Seychelles drops witchcraft charges against opposition leader
What you need to know:
- Patrick Herminie, the head of the United Seychelles party who has said he plans to run in the 2025 presidential election, has repeatedly denounced the case as politically motivated.
Victoria. Prosecutors in Seychelles on Thursday dropped witchcraft charges against the leader of the country's main opposition party, more than four months after his initial arrest.
Patrick Herminie, the head of the United Seychelles party who has said he plans to run in the 2025 presidential election, has repeatedly denounced the case as politically motivated.
Herminie, also a former speaker of parliament, was arrested and charged last October along with seven other people at the Seychelles magistrates' court as part of a probe into "witchcraft" and "unnatural and superstitious" acts.

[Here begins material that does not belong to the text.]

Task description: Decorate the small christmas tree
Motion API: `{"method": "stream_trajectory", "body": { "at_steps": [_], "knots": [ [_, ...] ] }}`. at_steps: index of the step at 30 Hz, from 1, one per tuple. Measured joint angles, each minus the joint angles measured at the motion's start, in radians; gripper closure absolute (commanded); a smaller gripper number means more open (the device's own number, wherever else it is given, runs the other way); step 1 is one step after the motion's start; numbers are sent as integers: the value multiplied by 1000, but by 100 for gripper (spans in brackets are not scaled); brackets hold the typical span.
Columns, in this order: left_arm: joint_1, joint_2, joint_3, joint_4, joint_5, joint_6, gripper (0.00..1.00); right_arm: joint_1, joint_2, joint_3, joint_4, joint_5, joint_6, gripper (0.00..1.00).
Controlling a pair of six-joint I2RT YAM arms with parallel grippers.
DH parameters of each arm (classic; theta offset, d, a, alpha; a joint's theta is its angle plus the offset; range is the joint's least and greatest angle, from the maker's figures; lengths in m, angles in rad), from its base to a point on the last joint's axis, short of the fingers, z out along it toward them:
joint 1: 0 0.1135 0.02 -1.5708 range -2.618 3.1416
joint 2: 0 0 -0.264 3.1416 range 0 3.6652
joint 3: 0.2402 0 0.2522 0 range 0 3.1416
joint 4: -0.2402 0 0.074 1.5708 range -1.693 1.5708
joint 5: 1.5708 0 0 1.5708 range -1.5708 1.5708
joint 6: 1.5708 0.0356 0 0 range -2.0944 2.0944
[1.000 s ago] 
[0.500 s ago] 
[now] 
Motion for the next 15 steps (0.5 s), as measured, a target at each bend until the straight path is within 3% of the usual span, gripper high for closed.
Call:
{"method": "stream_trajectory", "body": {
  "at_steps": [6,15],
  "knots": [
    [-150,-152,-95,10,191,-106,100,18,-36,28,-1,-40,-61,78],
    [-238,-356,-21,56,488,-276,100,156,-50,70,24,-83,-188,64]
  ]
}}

Prosecutors said at the time that Herminie's name was found in a WhatsApp message exchange with a Tanzanian man, who was detained in September allegedly in possession of items linked to witchcraft.
The items included black wooden artefacts, small bottles of brownish liquid and documents containing language and symbols described as satanic.
But on Thursday, the prosecutor told the court in Victoria: "I withdraw all charges against Patrick Herminie" as well as four other defendants.
Herminie told reporters outside the court that "the evidence in my possession shows that there is no case against me."
"What happened is just a malicious action," he added, describing the case as an "abuse of power" by President Wavel Ramkalawan.
"We do not have the right to arrest someone and put them in prison for nothing at all," he said.
The charges against the three remaining suspects, including the Tanzanian man, will remain in force.
The case is linked to an investigation into the discovery in August of the dug-up bodies of an elderly woman and a young man in a cemetery on the main Seychelles island of Mahe.
Prosecutors have also said symbols on the documents found in the Tanzanian's possession were similar to those found in places that were vandalised in Seychelles, including Catholic churches.